-- PROBLEM REQUIREMENTS --
Output each entry in full so that the result matches the data exactly.

-- INFORMATION --
+++

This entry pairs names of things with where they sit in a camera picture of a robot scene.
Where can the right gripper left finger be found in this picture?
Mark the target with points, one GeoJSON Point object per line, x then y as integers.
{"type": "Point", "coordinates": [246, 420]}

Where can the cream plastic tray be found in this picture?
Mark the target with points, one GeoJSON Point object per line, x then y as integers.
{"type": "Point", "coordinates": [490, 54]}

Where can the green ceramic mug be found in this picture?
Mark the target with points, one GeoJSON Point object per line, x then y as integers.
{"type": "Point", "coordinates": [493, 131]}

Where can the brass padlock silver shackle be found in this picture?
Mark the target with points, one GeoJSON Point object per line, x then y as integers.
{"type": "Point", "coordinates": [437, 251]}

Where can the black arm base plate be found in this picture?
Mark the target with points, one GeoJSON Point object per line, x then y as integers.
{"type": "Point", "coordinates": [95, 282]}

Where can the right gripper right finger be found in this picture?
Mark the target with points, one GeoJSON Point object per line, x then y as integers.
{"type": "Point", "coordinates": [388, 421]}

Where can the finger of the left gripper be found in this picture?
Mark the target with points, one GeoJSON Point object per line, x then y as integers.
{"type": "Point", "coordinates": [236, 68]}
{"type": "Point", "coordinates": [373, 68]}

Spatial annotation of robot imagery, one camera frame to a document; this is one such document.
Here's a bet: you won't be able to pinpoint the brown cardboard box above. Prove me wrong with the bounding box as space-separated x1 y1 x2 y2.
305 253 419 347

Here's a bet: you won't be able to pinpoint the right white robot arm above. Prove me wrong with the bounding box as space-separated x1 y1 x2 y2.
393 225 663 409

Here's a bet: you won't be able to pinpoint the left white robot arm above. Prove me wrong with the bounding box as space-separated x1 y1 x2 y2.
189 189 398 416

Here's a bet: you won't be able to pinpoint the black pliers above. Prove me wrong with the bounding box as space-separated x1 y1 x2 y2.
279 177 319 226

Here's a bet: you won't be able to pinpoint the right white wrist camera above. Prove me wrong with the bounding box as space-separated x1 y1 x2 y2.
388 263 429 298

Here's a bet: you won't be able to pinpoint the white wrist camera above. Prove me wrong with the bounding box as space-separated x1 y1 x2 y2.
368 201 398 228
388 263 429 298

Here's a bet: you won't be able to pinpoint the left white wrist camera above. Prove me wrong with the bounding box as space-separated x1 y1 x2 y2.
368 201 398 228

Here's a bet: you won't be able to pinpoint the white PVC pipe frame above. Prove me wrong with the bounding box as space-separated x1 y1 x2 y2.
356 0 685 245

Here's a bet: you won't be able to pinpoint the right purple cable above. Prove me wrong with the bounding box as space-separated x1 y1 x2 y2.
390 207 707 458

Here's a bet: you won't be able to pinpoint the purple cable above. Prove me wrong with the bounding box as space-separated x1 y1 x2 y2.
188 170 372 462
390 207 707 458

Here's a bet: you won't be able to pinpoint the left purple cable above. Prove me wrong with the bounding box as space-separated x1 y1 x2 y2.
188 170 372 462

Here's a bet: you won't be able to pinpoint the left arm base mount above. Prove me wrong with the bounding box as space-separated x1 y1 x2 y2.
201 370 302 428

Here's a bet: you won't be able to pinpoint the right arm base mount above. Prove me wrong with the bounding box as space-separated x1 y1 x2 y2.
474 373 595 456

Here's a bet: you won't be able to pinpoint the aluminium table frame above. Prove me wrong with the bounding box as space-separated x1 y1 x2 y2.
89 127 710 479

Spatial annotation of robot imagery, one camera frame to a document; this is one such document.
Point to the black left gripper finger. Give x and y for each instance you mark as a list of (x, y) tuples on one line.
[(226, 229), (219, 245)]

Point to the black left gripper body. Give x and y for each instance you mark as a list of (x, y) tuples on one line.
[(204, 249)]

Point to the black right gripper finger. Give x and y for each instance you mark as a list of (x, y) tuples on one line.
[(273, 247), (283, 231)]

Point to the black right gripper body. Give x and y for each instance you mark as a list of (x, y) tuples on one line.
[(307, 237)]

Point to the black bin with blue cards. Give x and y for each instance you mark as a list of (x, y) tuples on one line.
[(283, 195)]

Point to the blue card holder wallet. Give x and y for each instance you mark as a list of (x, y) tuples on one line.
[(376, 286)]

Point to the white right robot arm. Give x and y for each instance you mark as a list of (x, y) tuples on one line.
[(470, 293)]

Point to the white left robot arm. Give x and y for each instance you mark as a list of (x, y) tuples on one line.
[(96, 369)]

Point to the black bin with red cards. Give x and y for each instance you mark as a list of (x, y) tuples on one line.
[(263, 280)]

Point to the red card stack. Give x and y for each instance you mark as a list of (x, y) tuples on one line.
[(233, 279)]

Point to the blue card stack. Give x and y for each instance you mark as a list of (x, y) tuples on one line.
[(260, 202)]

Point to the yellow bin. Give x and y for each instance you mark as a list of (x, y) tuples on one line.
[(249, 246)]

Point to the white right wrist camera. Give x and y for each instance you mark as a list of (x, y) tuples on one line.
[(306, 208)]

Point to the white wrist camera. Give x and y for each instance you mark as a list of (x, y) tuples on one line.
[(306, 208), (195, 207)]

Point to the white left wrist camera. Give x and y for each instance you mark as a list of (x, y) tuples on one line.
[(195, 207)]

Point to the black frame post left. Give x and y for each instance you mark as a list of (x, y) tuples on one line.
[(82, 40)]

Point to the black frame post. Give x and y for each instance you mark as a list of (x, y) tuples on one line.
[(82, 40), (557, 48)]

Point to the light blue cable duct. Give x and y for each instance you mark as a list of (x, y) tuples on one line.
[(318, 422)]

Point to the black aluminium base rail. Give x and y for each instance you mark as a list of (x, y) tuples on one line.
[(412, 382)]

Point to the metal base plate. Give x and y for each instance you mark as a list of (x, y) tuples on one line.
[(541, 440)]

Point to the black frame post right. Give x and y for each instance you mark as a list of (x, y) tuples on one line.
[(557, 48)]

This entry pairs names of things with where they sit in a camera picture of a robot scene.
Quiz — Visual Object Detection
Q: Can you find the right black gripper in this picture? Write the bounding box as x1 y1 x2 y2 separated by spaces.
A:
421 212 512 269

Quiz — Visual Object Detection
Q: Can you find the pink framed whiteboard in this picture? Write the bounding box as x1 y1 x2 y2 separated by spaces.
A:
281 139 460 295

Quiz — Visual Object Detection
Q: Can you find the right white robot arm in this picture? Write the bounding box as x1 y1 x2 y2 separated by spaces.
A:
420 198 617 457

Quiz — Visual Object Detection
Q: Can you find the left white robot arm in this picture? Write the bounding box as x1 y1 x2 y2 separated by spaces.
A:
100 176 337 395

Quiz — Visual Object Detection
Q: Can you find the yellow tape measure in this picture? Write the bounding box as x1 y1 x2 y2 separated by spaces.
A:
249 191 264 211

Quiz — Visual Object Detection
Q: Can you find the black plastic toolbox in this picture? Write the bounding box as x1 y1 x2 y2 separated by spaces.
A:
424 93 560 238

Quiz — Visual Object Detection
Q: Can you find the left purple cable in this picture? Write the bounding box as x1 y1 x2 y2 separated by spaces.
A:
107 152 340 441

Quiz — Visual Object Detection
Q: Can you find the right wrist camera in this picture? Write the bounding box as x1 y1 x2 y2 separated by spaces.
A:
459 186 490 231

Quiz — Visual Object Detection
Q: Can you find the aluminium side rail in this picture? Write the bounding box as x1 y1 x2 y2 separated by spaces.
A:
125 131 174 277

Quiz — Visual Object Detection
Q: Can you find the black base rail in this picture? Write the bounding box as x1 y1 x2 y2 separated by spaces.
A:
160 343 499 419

+++

-- WORKED SOLUTION --
This entry pairs names of things with where they sit in a camera picture of a robot scene.
Where can the right gripper left finger be found in this picture?
Mark the target with points, one GeoJSON Point object per line, x then y as integers.
{"type": "Point", "coordinates": [246, 420]}

Where can the cream plastic tray be found in this picture?
Mark the target with points, one GeoJSON Point object per line, x then y as integers.
{"type": "Point", "coordinates": [490, 54]}

Where can the green ceramic mug be found in this picture?
Mark the target with points, one GeoJSON Point object per line, x then y as integers.
{"type": "Point", "coordinates": [493, 131]}

Where can the brass padlock silver shackle be found in this picture?
Mark the target with points, one GeoJSON Point object per line, x then y as integers.
{"type": "Point", "coordinates": [437, 251]}

Where can the black arm base plate be found in this picture?
Mark the target with points, one GeoJSON Point object per line, x then y as integers.
{"type": "Point", "coordinates": [95, 282]}

Where can the right gripper right finger be found in this picture?
Mark the target with points, one GeoJSON Point object per line, x then y as integers.
{"type": "Point", "coordinates": [388, 421]}

Where can the finger of the left gripper be found in this picture?
Mark the target with points, one GeoJSON Point object per line, x then y as integers.
{"type": "Point", "coordinates": [236, 68]}
{"type": "Point", "coordinates": [373, 68]}

Spatial annotation of robot imagery, one camera frame to a document; this is one such document.
Here's a bet: you won't be able to pinpoint the brown cardboard box above. Prove me wrong with the bounding box as space-separated x1 y1 x2 y2.
305 253 419 347

Here's a bet: you won't be able to pinpoint the right white robot arm above. Prove me wrong with the bounding box as space-separated x1 y1 x2 y2.
393 225 663 409

Here's a bet: you won't be able to pinpoint the left white robot arm above. Prove me wrong with the bounding box as space-separated x1 y1 x2 y2.
189 189 398 416

Here's a bet: you won't be able to pinpoint the black pliers above. Prove me wrong with the bounding box as space-separated x1 y1 x2 y2.
279 177 319 226

Here's a bet: you won't be able to pinpoint the right white wrist camera above. Prove me wrong with the bounding box as space-separated x1 y1 x2 y2.
388 263 429 298

Here's a bet: you won't be able to pinpoint the white wrist camera above. Prove me wrong with the bounding box as space-separated x1 y1 x2 y2.
368 201 398 228
388 263 429 298

Here's a bet: you won't be able to pinpoint the left white wrist camera above. Prove me wrong with the bounding box as space-separated x1 y1 x2 y2.
368 201 398 228

Here's a bet: you won't be able to pinpoint the white PVC pipe frame above. Prove me wrong with the bounding box as space-separated x1 y1 x2 y2.
356 0 685 245

Here's a bet: you won't be able to pinpoint the right purple cable above. Prove me wrong with the bounding box as space-separated x1 y1 x2 y2.
390 207 707 458

Here's a bet: you won't be able to pinpoint the purple cable above. Prove me wrong with the bounding box as space-separated x1 y1 x2 y2.
188 170 372 462
390 207 707 458

Here's a bet: you won't be able to pinpoint the left purple cable above. Prove me wrong with the bounding box as space-separated x1 y1 x2 y2.
188 170 372 462

Here's a bet: you won't be able to pinpoint the left arm base mount above. Prove me wrong with the bounding box as space-separated x1 y1 x2 y2.
201 370 302 428

Here's a bet: you won't be able to pinpoint the right arm base mount above. Prove me wrong with the bounding box as space-separated x1 y1 x2 y2.
474 373 595 456

Here's a bet: you won't be able to pinpoint the aluminium table frame above. Prove me wrong with the bounding box as space-separated x1 y1 x2 y2.
89 127 710 479

Spatial annotation of robot imagery, one camera frame to a document; this is one such document.
Point to the black left gripper finger. Give x and y for each instance you mark as a list of (x, y) tuples on one line.
[(226, 229), (219, 245)]

Point to the black left gripper body. Give x and y for each instance you mark as a list of (x, y) tuples on one line.
[(204, 249)]

Point to the black right gripper finger. Give x and y for each instance you mark as a list of (x, y) tuples on one line.
[(273, 247), (283, 231)]

Point to the black right gripper body. Give x and y for each instance you mark as a list of (x, y) tuples on one line.
[(307, 237)]

Point to the black bin with blue cards. Give x and y for each instance you mark as a list of (x, y) tuples on one line.
[(283, 195)]

Point to the blue card holder wallet. Give x and y for each instance you mark as a list of (x, y) tuples on one line.
[(376, 286)]

Point to the white right robot arm. Give x and y for each instance you mark as a list of (x, y) tuples on one line.
[(470, 293)]

Point to the white left robot arm. Give x and y for each instance you mark as a list of (x, y) tuples on one line.
[(96, 369)]

Point to the black bin with red cards. Give x and y for each instance you mark as a list of (x, y) tuples on one line.
[(263, 280)]

Point to the red card stack. Give x and y for each instance you mark as a list of (x, y) tuples on one line.
[(233, 279)]

Point to the blue card stack. Give x and y for each instance you mark as a list of (x, y) tuples on one line.
[(260, 202)]

Point to the yellow bin. Give x and y for each instance you mark as a list of (x, y) tuples on one line.
[(249, 246)]

Point to the white right wrist camera. Give x and y for each instance you mark as a list of (x, y) tuples on one line.
[(306, 208)]

Point to the white wrist camera. Give x and y for each instance you mark as a list of (x, y) tuples on one line.
[(306, 208), (195, 207)]

Point to the white left wrist camera. Give x and y for each instance you mark as a list of (x, y) tuples on one line.
[(195, 207)]

Point to the black frame post left. Give x and y for each instance you mark as a list of (x, y) tuples on one line.
[(82, 40)]

Point to the black frame post. Give x and y for each instance you mark as a list of (x, y) tuples on one line.
[(82, 40), (557, 48)]

Point to the light blue cable duct. Give x and y for each instance you mark as a list of (x, y) tuples on one line.
[(318, 422)]

Point to the black aluminium base rail. Give x and y for each instance you mark as a list of (x, y) tuples on one line.
[(412, 382)]

Point to the metal base plate. Give x and y for each instance you mark as a list of (x, y) tuples on one line.
[(541, 440)]

Point to the black frame post right. Give x and y for each instance you mark as a list of (x, y) tuples on one line.
[(557, 48)]

This entry pairs names of things with where they sit in a camera picture of a robot scene.
Quiz — Visual Object Detection
Q: Can you find the right black gripper in this picture? Write the bounding box as x1 y1 x2 y2 separated by spaces.
A:
421 212 512 269

Quiz — Visual Object Detection
Q: Can you find the pink framed whiteboard in this picture? Write the bounding box as x1 y1 x2 y2 separated by spaces.
A:
281 139 460 295

Quiz — Visual Object Detection
Q: Can you find the right white robot arm in this picture? Write the bounding box as x1 y1 x2 y2 separated by spaces.
A:
420 198 617 457

Quiz — Visual Object Detection
Q: Can you find the left white robot arm in this picture? Write the bounding box as x1 y1 x2 y2 separated by spaces.
A:
100 176 337 395

Quiz — Visual Object Detection
Q: Can you find the yellow tape measure in this picture? Write the bounding box as x1 y1 x2 y2 separated by spaces.
A:
249 191 264 211

Quiz — Visual Object Detection
Q: Can you find the black plastic toolbox in this picture? Write the bounding box as x1 y1 x2 y2 separated by spaces.
A:
424 93 560 238

Quiz — Visual Object Detection
Q: Can you find the left purple cable in this picture? Write the bounding box as x1 y1 x2 y2 separated by spaces.
A:
107 152 340 441

Quiz — Visual Object Detection
Q: Can you find the right wrist camera in this picture? Write the bounding box as x1 y1 x2 y2 separated by spaces.
A:
459 186 490 231

Quiz — Visual Object Detection
Q: Can you find the aluminium side rail in this picture? Write the bounding box as x1 y1 x2 y2 separated by spaces.
A:
125 131 174 277

Quiz — Visual Object Detection
Q: Can you find the black base rail in this picture? Write the bounding box as x1 y1 x2 y2 separated by spaces.
A:
160 343 499 419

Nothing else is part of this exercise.